Ahora comentaré el libro “Contra las elecciones. Cómo salvar la democracia”, de David Van Reybrouck. En el libro sostiene que con la democracia ocurre algo curioso: todo el mundo la desea, pero no hay nadie que crea en ella. Al final de la Segunda Guerra Mundial –a causa del fascismo, el comunismo y el colonialismo– el mundo apenas contaba con 12 democracias plenas. Pero esta cifra se ha incrementado paulatinamente. En 1972 había 44 Estados libres, para 1993 ya eran 73. Hoy en día existen 117 democracias electorales en un total de 195 países.

A pesar de ello los datos de la Encuesta Mundial de valores evidenciaron, precisamente, que en los últimos 10 años la confianza en parlamentos, gobiernos y partidos políticos se encuentra en un nivel históricamente bajo, sobre todo cuando el proceso de democratización conlleva violencia, corrupción y declive económico. En la actualidad los partidos políticos son los que acaparan, con diferencia, el mayor grado de desconfianza. Sin embargo no se puede hablar de una reciente disminución del interés por la política. De hecho, un estudio demuestra precisamente que el interés por ella es mayor que nunca: se habla más que antes de política con los amigos, la familia y los compañeros de trabajo.

Reybrouck nos dice que el síndrome de fatiga democrática está causado por la debilidad de la democracia representativa, pero ni el antiparlamentarismo ni el neoparlamentarismo conseguirán darle la vuelta a esta situación. “Nos hemos convertido en fundamentalistas electorales. Despreciamos a los elegidos, pero idolatramos las elecciones”. El fundamentalismo electoral es la creencia inamovible de que la democracia sin elecciones es impensable; consiste en creer que las elecciones son la condición necesaria y fundamental para poder hablar de democracia.

A partir de los años ochenta y noventa se fue modificando profundamente el espacio público: la sociedad civil abandonó entonces su labor estructuradora y cedió el relevo al mercado libre. Los medios comerciales de masas se revelaron como los generadores más importantes de consenso social, y a finales del siglo 20 surgió un nuevo elemento: las redes sociales, aunque aquí el adjetivo “social” resulte bastante equívoco.

Las redes sociales son medios de comunicación comerciales con una dinámica propia. Si en el año 2000 el ciudadano podía seguir minuto a minuto el espectáculo político por la radio, la televisión o por internet, hoy puede reaccionar ante lo que ocurre a cada segundo y movilizar a otros. Hoy la respuesta es instantánea. Los periódicos pierden lectores y los partidos, afiliados.

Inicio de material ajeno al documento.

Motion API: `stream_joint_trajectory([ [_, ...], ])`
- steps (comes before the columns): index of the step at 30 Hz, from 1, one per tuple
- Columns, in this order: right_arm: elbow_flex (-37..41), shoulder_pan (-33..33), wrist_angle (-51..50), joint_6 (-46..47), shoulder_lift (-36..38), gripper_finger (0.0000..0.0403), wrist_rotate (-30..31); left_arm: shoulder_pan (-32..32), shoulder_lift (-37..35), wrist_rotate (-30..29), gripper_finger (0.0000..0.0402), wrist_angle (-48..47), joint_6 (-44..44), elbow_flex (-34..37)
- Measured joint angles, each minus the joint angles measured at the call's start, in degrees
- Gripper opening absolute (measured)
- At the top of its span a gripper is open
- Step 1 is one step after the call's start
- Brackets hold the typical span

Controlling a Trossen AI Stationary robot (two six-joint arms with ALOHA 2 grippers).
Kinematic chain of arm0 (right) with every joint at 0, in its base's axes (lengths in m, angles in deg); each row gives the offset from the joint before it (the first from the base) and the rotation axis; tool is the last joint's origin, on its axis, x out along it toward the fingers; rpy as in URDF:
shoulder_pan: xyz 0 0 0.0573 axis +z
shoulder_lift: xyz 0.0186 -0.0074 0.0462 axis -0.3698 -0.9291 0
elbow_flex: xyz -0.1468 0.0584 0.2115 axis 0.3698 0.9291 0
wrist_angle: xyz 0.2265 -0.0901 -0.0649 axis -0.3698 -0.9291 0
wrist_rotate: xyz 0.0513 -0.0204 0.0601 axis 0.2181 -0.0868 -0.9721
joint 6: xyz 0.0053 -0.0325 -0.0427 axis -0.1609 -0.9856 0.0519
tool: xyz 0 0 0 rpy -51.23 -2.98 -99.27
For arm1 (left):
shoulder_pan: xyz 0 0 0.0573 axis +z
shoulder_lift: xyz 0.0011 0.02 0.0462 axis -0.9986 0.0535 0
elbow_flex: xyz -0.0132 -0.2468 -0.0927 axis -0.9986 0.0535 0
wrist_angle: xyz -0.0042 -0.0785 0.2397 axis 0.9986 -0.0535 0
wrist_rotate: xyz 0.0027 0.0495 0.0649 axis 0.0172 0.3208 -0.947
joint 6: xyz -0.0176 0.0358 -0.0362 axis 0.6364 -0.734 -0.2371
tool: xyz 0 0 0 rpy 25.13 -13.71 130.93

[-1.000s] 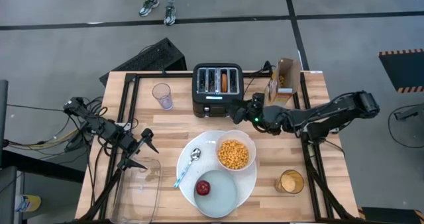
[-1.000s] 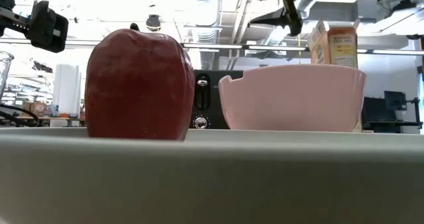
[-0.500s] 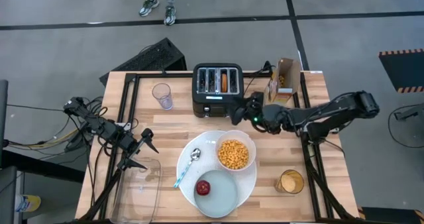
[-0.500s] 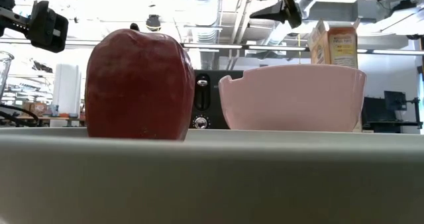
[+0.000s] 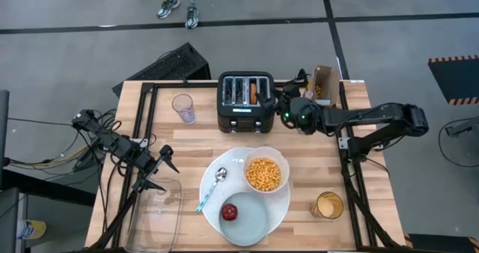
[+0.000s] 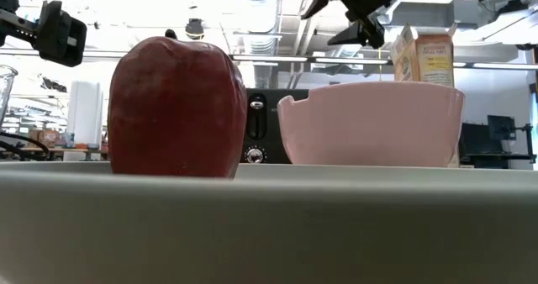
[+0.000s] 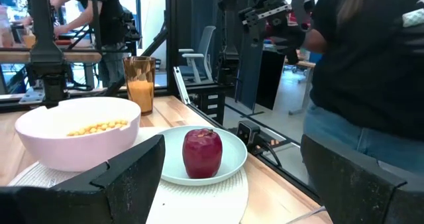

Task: Arrange a breakfast setting
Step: Put the brown bread to the right of the apple on the gray plate

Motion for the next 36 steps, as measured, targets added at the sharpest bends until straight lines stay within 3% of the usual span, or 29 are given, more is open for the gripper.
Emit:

El autor está convencido que, en un principio, las elecciones se idearon para hacer posible la democracia, pero con la reducción de la democracia a una democracia representativa y la limitación de ésta a unas elecciones, se ha puesto en una situación muy difícil un sistema muy valioso. Con el apogeo de las redes sociales es como si cualquiera tuviera una imprenta. El ciudadano ha dejado de ser lector para convertirse en redactor jefe, y esto provoca un potente desplazamiento de poder.

Dictaduras supuestamente estables están perdiendo el control sobre las masas, las cuales se organizan a través de las redes sociales.

En su esencia, la democracia representativa es un modelo vertical, mientras que en el siglo 21 es cada vez más horizontal. El catedrático de Jan Rotmans afirmó recientemente: “Estamos pasando de la centralidad a la descentralización; de lo vertical a lo horizontal; de una relación que iba de arriba a abajo a una relación que va de abajo a arriba. Hemos dedicado más de cien años a crear esta sociedad centralizada, orientada de arriba a abajo y vertical. El modo de pensar se ha vuelto de revés. Por lo tanto, es preciso que desaprendamos y volvamos a aprender. La mayor barrera está en nuestra cabeza”.

En opinión de David Van Reybrouck, el sistema electoral tal como se entiende hoy en día no es representativo. Y propone que la elección por sorteo podría ser un remedio. Sin un cambio profundo el sistema actual tiene los días contados. La cuestión es, ¿cuándo comenzará por fin esta renovación tan urgente ahora?, ¿o antes van a tener que agotarse los valores democráticos, producirse revueltas graves y violencia? E incluso, ¿debe caer el sistema parlamentario? En resumen, ¿hacemos la actualización antes o después de la debacle?